I'm in the process of creating a User Interface plugin as a calibre version of Doitsu's new Sigil plugin (convert selected epub text files to MP3 using the MS Windows Speech API and the LAME encoder).
I'm still doing initial testing so am still running my .py scripts via calibre-debug in a Windows .bat file rather than via plugin. Consequently, I don't have access to the calibre library metadata ATMO so am trying to extract the few items I want from the container.mi object.
My problem is in understanding whether a container.mi field contains unicode or something else. For example this print statement
Code:
print('authors:', container.mi.authors, '\ntitle:', container.mi.title)

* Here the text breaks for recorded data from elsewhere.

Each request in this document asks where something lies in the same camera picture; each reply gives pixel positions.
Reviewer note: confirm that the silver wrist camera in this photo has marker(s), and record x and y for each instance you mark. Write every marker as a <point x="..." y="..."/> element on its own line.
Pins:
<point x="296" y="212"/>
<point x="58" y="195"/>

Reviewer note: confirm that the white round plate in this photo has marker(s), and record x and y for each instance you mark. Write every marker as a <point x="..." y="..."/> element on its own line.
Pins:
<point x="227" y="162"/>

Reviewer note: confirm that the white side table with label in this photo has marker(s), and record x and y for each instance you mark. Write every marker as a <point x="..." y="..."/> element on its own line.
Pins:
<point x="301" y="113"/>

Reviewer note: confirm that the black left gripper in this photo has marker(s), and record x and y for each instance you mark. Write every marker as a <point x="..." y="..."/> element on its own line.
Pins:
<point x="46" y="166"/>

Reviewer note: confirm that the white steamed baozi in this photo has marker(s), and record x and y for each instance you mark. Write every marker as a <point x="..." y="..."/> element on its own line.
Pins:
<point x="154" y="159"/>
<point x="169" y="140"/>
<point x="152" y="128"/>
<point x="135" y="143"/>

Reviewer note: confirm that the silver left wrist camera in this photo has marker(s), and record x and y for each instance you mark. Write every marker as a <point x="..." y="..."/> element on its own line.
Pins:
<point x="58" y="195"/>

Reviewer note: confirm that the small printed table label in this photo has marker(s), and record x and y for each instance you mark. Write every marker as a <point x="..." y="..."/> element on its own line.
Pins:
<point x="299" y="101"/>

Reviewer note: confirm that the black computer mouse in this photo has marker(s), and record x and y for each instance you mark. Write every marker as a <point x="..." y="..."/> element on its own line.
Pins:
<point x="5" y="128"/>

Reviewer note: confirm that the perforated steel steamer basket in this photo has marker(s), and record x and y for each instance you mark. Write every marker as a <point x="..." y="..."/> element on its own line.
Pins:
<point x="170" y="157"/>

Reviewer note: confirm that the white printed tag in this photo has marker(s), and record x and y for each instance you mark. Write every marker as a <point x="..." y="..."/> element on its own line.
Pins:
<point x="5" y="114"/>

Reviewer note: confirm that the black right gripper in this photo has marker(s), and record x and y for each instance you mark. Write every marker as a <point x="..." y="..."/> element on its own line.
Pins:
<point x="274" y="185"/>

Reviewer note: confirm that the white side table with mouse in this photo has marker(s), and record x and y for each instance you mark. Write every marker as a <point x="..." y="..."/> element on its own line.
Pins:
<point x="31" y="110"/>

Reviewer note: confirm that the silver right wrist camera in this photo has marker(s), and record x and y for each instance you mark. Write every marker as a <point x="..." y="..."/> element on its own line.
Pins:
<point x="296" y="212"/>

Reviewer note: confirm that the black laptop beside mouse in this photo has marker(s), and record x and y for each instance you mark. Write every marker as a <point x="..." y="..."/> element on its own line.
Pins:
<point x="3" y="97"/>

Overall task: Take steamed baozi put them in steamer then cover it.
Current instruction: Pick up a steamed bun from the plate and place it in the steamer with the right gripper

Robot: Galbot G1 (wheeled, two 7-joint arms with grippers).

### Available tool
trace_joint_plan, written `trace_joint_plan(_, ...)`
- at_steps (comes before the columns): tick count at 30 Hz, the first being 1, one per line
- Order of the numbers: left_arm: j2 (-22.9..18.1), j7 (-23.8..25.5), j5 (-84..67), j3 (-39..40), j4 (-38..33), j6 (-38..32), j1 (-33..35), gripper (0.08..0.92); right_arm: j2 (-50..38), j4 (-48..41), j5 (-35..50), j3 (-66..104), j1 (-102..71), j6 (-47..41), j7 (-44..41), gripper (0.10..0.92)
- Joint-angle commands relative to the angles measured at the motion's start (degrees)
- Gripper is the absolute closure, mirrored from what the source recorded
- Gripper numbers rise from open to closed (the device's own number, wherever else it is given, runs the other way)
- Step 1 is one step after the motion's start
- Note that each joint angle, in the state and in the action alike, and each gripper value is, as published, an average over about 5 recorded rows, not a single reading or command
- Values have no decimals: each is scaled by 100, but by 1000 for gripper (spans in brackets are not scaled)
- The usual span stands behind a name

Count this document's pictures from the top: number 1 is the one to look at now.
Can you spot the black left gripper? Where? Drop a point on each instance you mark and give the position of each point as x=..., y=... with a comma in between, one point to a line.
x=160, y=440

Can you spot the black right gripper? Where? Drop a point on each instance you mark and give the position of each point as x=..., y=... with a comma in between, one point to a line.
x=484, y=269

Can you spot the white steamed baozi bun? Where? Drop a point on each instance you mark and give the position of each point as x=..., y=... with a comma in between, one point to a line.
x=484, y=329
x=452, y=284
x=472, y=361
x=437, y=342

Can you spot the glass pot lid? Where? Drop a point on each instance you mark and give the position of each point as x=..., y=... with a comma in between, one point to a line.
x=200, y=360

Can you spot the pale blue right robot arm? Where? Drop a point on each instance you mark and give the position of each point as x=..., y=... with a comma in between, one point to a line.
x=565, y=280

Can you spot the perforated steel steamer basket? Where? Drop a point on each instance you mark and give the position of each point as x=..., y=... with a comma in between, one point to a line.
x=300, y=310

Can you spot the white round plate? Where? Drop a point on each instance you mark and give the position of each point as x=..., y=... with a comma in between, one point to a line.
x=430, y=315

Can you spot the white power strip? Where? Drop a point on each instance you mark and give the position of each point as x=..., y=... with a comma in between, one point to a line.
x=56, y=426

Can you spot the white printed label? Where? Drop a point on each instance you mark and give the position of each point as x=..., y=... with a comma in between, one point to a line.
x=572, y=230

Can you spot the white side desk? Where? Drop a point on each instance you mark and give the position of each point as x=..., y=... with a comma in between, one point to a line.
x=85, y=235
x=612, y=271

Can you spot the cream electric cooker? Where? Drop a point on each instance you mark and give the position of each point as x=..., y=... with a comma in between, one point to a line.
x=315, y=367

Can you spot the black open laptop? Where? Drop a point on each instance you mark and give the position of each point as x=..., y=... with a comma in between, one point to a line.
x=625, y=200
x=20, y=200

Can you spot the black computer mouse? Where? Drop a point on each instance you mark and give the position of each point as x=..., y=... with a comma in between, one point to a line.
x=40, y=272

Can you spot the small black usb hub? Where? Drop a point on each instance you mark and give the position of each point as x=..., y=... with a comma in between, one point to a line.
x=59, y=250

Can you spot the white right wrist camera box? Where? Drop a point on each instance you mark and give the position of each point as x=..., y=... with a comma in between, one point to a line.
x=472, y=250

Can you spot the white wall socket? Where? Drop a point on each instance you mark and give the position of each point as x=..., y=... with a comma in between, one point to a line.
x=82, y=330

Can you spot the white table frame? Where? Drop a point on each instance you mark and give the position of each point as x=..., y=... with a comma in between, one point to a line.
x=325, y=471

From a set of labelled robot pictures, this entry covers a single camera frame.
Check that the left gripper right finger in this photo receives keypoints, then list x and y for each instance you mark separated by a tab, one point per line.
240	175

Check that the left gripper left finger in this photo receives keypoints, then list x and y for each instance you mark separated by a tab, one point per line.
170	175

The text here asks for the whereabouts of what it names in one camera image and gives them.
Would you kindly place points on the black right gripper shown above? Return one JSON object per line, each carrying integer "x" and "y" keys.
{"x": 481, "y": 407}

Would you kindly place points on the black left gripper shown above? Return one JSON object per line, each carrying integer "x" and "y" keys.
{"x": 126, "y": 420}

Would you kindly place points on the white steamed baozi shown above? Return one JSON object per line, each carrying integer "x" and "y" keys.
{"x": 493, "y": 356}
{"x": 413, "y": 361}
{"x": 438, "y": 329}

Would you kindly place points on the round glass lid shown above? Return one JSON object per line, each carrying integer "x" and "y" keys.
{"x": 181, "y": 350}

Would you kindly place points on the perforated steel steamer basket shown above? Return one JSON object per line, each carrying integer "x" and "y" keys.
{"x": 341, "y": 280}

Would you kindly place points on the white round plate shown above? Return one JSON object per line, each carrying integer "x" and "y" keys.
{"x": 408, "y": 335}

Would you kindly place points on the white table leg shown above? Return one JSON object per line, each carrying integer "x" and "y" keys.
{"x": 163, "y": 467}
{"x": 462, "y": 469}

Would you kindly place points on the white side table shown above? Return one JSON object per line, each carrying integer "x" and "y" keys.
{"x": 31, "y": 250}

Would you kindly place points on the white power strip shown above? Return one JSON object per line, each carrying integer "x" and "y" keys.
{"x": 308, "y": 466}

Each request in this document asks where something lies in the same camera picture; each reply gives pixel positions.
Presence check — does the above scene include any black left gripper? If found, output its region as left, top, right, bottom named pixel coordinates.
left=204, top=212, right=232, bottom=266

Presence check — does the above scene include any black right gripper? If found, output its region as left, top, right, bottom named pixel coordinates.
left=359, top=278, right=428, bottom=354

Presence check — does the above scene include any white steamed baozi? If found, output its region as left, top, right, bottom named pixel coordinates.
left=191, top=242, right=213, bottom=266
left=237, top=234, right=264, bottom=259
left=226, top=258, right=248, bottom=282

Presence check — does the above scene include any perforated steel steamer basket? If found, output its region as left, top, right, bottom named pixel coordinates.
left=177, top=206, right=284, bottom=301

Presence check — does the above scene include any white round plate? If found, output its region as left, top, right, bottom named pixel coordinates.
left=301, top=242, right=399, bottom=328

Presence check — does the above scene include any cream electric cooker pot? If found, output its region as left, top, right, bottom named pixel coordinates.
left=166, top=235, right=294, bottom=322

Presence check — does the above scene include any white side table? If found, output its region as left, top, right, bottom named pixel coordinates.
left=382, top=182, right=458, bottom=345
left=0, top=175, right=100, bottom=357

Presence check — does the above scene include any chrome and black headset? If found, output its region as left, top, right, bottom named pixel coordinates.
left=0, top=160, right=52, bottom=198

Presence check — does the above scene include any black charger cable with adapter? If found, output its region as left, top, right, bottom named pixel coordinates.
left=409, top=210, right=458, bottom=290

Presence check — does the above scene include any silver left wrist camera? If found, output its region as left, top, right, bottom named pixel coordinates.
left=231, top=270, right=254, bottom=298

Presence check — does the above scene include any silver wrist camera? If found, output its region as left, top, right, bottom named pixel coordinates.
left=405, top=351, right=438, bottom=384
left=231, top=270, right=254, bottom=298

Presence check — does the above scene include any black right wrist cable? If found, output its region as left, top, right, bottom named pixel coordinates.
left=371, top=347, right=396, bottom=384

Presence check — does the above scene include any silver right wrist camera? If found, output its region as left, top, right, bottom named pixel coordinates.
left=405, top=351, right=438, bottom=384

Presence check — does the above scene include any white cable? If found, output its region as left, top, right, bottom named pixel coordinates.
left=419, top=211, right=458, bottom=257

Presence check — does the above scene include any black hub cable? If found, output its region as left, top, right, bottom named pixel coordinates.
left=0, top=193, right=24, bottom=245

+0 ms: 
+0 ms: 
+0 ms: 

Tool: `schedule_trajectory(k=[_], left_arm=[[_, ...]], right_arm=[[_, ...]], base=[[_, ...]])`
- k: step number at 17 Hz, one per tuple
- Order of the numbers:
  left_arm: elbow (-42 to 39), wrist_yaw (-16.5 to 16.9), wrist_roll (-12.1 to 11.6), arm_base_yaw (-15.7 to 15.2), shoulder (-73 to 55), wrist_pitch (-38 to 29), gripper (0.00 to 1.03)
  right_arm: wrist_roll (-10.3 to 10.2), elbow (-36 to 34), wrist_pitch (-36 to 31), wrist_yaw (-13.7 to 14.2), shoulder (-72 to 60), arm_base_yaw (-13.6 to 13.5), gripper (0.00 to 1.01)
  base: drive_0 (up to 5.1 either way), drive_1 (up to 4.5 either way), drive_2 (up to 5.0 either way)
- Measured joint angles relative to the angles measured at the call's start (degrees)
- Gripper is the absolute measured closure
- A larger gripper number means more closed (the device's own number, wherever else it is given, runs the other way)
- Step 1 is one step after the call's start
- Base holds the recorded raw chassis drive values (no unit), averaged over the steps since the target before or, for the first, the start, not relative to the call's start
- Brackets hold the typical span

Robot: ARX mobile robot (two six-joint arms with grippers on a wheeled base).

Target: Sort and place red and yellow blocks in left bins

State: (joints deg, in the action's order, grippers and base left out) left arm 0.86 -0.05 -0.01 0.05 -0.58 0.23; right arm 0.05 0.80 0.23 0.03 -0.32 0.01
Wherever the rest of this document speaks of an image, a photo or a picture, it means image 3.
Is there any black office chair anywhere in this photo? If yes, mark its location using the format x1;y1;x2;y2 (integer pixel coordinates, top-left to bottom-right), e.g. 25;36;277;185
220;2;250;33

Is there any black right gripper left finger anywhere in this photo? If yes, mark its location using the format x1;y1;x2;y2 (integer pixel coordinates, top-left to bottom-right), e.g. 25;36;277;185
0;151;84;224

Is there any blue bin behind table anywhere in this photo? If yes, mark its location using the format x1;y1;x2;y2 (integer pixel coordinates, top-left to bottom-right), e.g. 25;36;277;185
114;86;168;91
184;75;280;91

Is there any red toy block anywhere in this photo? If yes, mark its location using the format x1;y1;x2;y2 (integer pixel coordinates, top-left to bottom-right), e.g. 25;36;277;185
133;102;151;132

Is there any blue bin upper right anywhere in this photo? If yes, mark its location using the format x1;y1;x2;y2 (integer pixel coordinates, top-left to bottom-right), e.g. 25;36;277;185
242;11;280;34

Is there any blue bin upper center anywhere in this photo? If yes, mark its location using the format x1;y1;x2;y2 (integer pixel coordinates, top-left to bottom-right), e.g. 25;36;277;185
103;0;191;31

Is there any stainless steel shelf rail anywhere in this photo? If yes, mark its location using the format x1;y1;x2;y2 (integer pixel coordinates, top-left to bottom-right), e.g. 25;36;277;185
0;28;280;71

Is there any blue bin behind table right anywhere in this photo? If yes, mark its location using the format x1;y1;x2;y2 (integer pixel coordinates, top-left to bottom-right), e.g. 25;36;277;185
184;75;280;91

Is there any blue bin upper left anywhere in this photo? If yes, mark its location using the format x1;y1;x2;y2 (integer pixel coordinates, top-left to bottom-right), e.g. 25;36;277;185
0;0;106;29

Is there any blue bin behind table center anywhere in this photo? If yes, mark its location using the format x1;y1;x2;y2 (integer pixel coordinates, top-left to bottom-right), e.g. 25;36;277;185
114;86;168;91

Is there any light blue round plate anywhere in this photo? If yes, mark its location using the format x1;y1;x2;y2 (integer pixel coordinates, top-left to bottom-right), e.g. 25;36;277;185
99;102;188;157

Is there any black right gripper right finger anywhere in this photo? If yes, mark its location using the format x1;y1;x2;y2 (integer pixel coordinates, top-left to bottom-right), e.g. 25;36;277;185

results in this in my CMD box
Code:
authors: [u'Yrsa Sigur\xf0ard\xf3ttir']
title: A ‘unicode’ title Yrsa Sigurðardóttir
'title' looks like a unicode string, but 'authors' looks like a list of non-unicode items.
Please can you advise how I should be accessing the container.mi data to make sure I always end up with unicode?
I could do what the Sigil plugin does and extract the data directly from container.opf but I'm sure container.mi has already done a far more robust job of that than anything I could come up with.
The metadata will be used to populate the MP3 tags.
I can attach a small test epub if necessary.